EXERCISE REQUIREMENTS => From the listing below, pick out each line with the word "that".

DATA PROVIDED =>
+ + +

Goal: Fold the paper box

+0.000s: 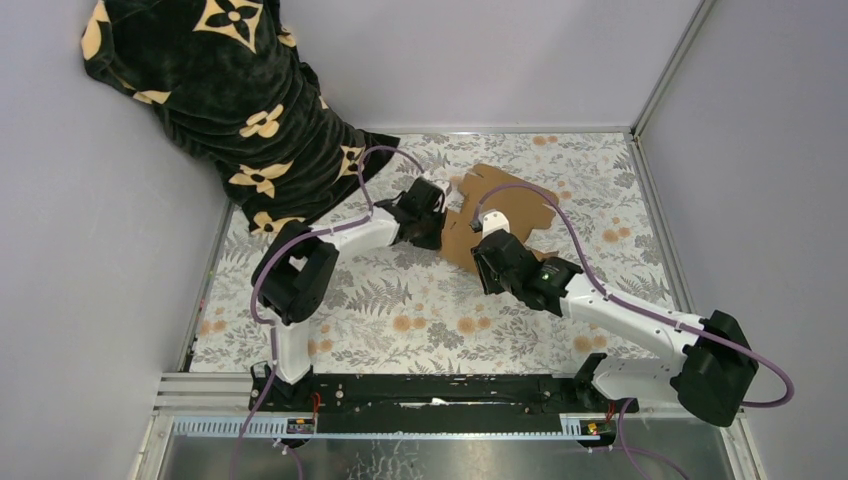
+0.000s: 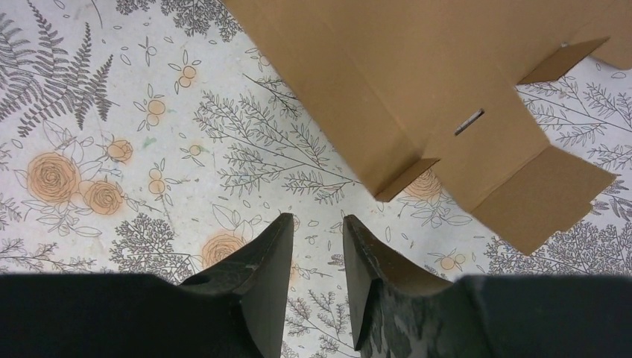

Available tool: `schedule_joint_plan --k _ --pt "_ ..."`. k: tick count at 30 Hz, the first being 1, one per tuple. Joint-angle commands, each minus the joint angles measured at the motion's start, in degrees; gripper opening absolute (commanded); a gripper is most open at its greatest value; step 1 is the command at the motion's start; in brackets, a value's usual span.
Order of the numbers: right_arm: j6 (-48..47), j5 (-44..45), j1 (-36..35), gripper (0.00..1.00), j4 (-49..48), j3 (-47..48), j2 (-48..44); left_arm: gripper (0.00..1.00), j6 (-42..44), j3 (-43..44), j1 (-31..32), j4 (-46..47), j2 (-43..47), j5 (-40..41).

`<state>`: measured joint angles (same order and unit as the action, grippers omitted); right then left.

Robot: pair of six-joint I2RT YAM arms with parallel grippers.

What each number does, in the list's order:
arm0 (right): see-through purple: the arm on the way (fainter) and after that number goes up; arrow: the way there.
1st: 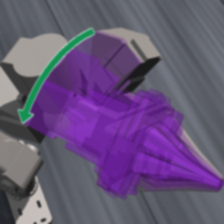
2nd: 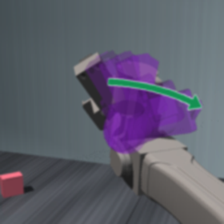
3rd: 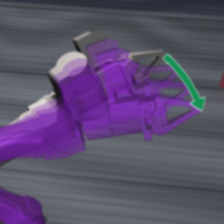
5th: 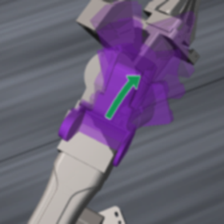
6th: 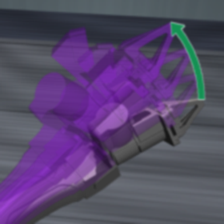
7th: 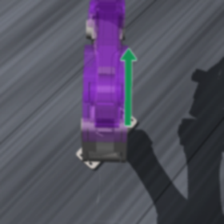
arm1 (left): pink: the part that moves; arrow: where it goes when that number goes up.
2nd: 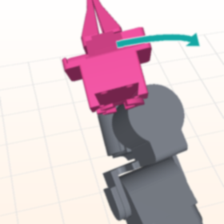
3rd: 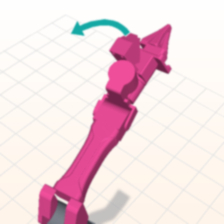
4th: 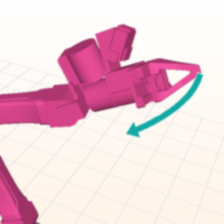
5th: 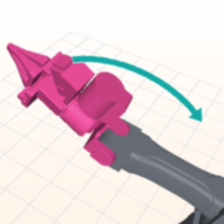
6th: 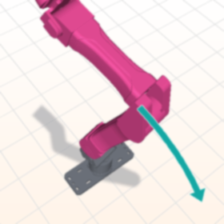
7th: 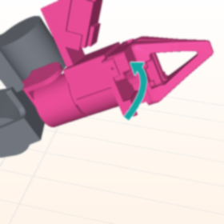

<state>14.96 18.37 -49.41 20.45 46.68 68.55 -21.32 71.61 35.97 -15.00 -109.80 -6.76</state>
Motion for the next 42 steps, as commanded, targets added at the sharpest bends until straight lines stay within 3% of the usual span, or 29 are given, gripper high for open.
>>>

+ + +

RESPONSE BELOW =>
arm0 (right): see-through purple: the arm on the way (fainter) and after that number goes up; arrow: the way there.
arm1 (left): pink: the part that moves; arrow: where it goes when that number goes up.

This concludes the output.